Though the Forest Investment Program, one part of the CIF, the Inter-American Development Bank is supporting Mexico’s Forest Investment Plan, including the pilot forestry project in Mexico, and similar projects in Peru and Brazil.
The Forest Investment Program aims to reduce emissions from deforestation and forest degradation, promote sustainable management of forests and enhance forest carbon stocks.
Mexico’s project “is expected to develop models for future global replication,” the approved proposal for IDB administration states.
FIRST PRIVATE-SECTOR LOANS
It is the first time that the bank’s Multilateral Investment Fund will work with the private sector in a project of this type, it notes, “and the lessons learned from its implementation will be important contributions to the national policy for the Reducing Emissions from Deforestation and Forest Degradation in Developing Countries (REDD++) program currently being developed.”

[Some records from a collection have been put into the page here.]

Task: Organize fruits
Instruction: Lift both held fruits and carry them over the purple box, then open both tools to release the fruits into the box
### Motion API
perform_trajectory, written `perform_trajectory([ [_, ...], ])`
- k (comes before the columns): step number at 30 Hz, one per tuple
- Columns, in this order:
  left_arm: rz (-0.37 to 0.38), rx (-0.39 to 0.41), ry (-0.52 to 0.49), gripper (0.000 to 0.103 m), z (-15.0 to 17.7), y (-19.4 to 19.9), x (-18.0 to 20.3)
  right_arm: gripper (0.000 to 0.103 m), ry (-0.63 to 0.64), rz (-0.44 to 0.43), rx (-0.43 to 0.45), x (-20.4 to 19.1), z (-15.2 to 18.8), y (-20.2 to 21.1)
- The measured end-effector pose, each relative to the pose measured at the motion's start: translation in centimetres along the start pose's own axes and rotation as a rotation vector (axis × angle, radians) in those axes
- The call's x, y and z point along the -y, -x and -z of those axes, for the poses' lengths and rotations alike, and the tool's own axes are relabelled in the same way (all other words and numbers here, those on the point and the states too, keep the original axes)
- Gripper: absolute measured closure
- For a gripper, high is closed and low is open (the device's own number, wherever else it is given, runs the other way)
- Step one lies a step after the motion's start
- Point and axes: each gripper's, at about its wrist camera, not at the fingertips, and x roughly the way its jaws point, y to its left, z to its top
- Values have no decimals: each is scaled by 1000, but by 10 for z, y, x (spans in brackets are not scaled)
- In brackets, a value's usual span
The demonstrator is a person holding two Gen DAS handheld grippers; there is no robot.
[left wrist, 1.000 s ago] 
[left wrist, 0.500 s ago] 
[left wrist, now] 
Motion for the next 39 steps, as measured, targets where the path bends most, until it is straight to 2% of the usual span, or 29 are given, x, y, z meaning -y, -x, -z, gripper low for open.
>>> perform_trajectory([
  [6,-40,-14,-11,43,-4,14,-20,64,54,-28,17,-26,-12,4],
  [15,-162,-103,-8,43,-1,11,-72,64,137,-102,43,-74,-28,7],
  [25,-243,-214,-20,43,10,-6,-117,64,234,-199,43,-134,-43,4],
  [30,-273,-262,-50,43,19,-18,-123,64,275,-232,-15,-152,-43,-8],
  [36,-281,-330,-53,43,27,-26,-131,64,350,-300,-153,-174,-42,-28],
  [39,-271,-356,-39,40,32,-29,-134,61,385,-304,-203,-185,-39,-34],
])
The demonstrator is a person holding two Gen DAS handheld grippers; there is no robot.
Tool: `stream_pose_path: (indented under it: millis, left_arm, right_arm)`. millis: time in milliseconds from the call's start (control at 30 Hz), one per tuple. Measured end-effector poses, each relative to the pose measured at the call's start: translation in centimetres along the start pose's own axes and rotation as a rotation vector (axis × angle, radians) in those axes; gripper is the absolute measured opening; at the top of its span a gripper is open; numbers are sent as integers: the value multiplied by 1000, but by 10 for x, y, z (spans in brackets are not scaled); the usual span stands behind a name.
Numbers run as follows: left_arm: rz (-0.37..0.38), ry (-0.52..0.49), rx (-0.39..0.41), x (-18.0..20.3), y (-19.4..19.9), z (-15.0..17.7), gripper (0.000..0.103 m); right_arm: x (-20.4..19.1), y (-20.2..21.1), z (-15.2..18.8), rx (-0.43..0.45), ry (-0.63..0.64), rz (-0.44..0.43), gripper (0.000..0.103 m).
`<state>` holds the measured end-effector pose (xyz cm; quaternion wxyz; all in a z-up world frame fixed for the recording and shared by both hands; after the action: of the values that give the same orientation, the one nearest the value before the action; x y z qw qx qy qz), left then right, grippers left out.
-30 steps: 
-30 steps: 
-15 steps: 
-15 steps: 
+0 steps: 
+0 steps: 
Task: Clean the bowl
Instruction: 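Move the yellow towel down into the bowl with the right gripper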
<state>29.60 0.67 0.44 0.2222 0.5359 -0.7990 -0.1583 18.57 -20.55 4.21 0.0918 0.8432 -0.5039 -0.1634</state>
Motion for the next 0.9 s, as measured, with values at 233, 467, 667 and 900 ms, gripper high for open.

Findeca, a private lender that has experience financing shade-grown sustainable coffee plantations in southern Mexico, has signed on to the project. It will be in charge of delivering the Multilateral Investment Fund money to the landholders.
It will kick in loans only after the non-profit Mexican Fund for the Conservation of Nature (FMCN) has rounded up the technical assistance and consultants to build community acceptance and capacity to use and repay loans.
“We’re still in negotiations for the project,” said FMCN spokesman Juan Manuel Frausto. He expects a final contract with IDB in September, after which the first step will be to identify an initial batch of communities to take part.
The project will focus first on five of the eight states with the highest net forest loss -- Oaxaca, Yucatán, Quintana Roo, Campeche and Jalisco. These states have 1,768 forestry communities with a total population of more than 500,000, average poverty rates of 75 percent and a 40 percent indigenous makeup.
The limited experience with private sector investment in Community Forestry Enterprises in Mexico requires the “demonstration approach” being taken in this project. The money will not start to flow until 2014, Visconti says. Loans will be in the range of $800 to $3,000.
The CFEs could use the micro credits to buy equipment such as tractors or inputs such as seeds “to facilitate efficient production and to make them more sustainable,” Visconti says.
The small amounts are viable for all but the largest and most sophisticated CFEs, Bray says.
“There are many forestry communities in Mexico who need additional support to improve their logging or to move into logging,” Bray says. “Community forestry is a very mature sector with lots of successes, and there are a lot of opportunities in communities that are struggling with lack of support,” he adds.
Talli Nauman is co-director of the consulting firm Journalism to Raise Environmental Awareness, based in Aguascalientes, Mexico. This article is part of a series funded by the Climate Investment Funds.